Il piano rappresenta una priorità strategica per la ripresa economica postbellica voluta dal presidente Volodymyr Zelensky. Il ministero dell’Energia sta cercando di attrarre capitali privati e tecnologie occidentali per sviluppare il potenziale non convenzionale della regione di Leopoli-Lublino e, in particolare, del blocco di scisto di Oleska, stimato contenere fino a 1.500 miliardi di metri cubi di gas.
Il governo mira a ricostituire le riserve sotterranee nazionali – attualmente riempite solo al 7 per cento – e a generare surplus da esportare nell’arco di 18 mesi. Ciò contribuirebbe ad alleviare la pressione sui mercati energetici dell’Europa orientale, ancora sotto tensione dopo l’interruzione delle forniture russe nel 2025.
Il progetto è reso urgente dalla crisi del settore causata dagli attacchi russi all’infrastruttura energetica Ucraina, che hanno compromesso il 40 per cento della capacità produttiva del Paese. Per rilanciare il comparto, il governo ha trasferito la titolarità dell’accordo di condivisione della produzione del giacimento di Oleska da Nadra Ukraine alla compagnia statale Ukrnafta, lo scorso aprile.
Secondo la U.S. Energy Information Administration, l’Ucraina detiene la terza maggiore riserva di gas di scisto in Europa, pari a 128 trilioni di piedi cubi (3,6 trilioni di metri cubi)] Nel 2011, circa 22 società nazionali e straniere erano impegnate nel fracking in Ucraina ma in seguito ai fatti del Maidan e al conflitto in Donbass alcune società si sono ritirate da un accordo per l’estrazione di gas di scisto nell’Ucraina orientale.
Le riserve di gas di scisto dell’Ucraina sono inoltre più profonde di quelle degli Stati Uniti, e quindi la produzione è destinata ad essere più costosa, il che potrebbe renderla conveniente o meno a seconda dei prezzi di mercato del gas.
Kiev punta ora a semplificare la burocrazia e creare condizioni fiscali favorevoli per attrarre investitori stranieri. La tecnologia e i capitali necessari potrebbero arrivare principalmente dagli Stati Uniti, con cui l’Ucraina ha già firmato ad aprile un accordo per l’accesso a risorse naturali strategiche, tra cui gas, petrolio, grafite e alluminio.

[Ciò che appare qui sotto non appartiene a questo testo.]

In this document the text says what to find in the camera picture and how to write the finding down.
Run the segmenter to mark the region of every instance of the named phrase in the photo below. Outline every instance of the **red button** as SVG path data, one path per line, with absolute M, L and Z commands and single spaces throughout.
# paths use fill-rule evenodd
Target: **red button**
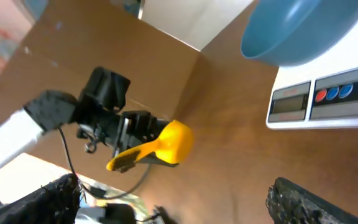
M 327 95 L 327 89 L 320 90 L 316 95 L 316 102 L 320 102 L 323 100 Z

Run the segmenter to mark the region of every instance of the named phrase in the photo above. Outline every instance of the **blue bowl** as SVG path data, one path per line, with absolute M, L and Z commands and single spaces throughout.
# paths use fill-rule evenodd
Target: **blue bowl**
M 358 0 L 259 0 L 241 51 L 271 65 L 300 65 L 327 51 L 357 20 Z

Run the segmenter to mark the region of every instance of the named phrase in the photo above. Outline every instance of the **white digital scale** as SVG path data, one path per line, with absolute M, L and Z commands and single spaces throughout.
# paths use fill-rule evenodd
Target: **white digital scale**
M 313 61 L 280 67 L 266 125 L 270 129 L 358 128 L 358 21 Z

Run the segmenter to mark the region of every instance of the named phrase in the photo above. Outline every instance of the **blue button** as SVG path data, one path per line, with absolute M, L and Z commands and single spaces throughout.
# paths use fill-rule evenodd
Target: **blue button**
M 338 92 L 339 92 L 338 86 L 332 87 L 331 89 L 329 89 L 326 99 L 332 100 L 333 98 L 335 98 L 338 95 Z
M 342 86 L 341 91 L 339 91 L 339 97 L 345 98 L 351 94 L 353 91 L 353 84 L 346 84 Z

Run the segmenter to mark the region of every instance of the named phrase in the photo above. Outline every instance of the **button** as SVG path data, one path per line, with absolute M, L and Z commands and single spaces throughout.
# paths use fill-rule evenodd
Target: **button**
M 324 97 L 326 97 L 327 95 L 327 90 L 326 89 L 323 89 L 323 90 L 320 90 L 317 95 L 316 95 L 316 102 L 320 102 L 321 100 L 324 99 Z
M 345 97 L 349 96 L 352 91 L 353 91 L 353 84 L 352 83 L 346 84 L 346 85 L 342 86 L 341 91 L 339 91 L 339 97 L 345 98 Z
M 331 89 L 329 89 L 328 93 L 327 93 L 327 100 L 332 100 L 333 98 L 335 98 L 338 95 L 339 92 L 339 87 L 335 86 L 332 87 Z

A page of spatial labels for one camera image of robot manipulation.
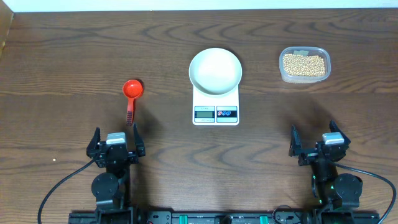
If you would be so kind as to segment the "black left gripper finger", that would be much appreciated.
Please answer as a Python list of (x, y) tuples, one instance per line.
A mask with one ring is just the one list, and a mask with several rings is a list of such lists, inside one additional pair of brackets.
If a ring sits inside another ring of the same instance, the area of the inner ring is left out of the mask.
[(97, 127), (95, 129), (94, 135), (88, 145), (88, 152), (94, 151), (98, 147), (98, 143), (100, 142), (101, 137), (100, 137), (100, 128)]
[(136, 147), (137, 152), (144, 152), (144, 141), (140, 137), (136, 123), (133, 124), (133, 131), (134, 131), (134, 144)]

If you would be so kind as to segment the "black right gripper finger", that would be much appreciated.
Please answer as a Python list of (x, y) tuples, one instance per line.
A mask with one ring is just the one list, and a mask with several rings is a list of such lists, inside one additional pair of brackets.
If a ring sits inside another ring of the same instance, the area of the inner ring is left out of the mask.
[(329, 123), (329, 129), (332, 133), (340, 133), (341, 137), (344, 140), (345, 145), (351, 144), (351, 140), (344, 134), (344, 132), (337, 126), (334, 120), (331, 120)]
[(299, 132), (297, 128), (292, 125), (291, 127), (291, 140), (290, 140), (290, 147), (289, 147), (289, 156), (298, 156), (302, 153), (302, 142), (299, 136)]

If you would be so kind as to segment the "red measuring scoop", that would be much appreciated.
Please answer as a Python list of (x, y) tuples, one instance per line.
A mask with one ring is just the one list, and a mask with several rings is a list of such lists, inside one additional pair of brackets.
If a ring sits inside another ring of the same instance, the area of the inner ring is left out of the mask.
[(144, 87), (139, 80), (128, 80), (123, 85), (123, 94), (127, 98), (126, 124), (132, 126), (134, 120), (135, 100), (143, 95)]

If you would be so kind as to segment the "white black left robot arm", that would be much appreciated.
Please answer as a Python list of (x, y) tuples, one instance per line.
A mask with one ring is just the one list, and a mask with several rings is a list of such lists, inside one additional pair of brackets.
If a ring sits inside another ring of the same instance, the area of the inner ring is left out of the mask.
[(125, 133), (111, 133), (101, 140), (100, 128), (86, 148), (86, 155), (105, 171), (95, 177), (91, 192), (96, 198), (95, 223), (136, 223), (130, 196), (130, 167), (146, 155), (137, 126), (132, 125), (135, 150), (127, 149)]

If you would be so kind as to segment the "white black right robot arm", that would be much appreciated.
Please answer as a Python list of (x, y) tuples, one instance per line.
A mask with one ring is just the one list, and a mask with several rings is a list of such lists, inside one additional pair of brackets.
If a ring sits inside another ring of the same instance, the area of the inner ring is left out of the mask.
[(358, 176), (337, 172), (336, 162), (345, 157), (351, 141), (331, 120), (329, 133), (315, 147), (303, 148), (299, 132), (291, 127), (289, 156), (298, 158), (299, 166), (310, 166), (312, 190), (320, 207), (304, 212), (302, 223), (354, 223), (353, 209), (359, 207), (363, 181)]

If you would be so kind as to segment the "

Del resto non sembra un caso che il “fracking”, pratica non utilizzata in Europa perché devastante per l’ambiente, venga preso in grande considerazione in Ucraina solo dopo la firma dell’accordo con gli Stati Uniti dove proprio il “fracking” ha permesso a Washington di raggiungere l’autosufficienza energetica nel 2010 e successivamente di diventare grande esportatore di energia.
Probabile inoltre che il contesto bellico e le necessità energetiche inducano l’Europa a guardare al “fracking” con minori riserve ambientali.
Secondo una fonte del ministero dell’Energia, “lo sviluppo del fracking può essere avviato rapidamente grazie all’infrastruttura esistente e ai collegamenti con il mercato Ue”, riducendo anche la dipendenza europea dal GNL e contribuendo alla stabilità dei prezzi globali dell’energia.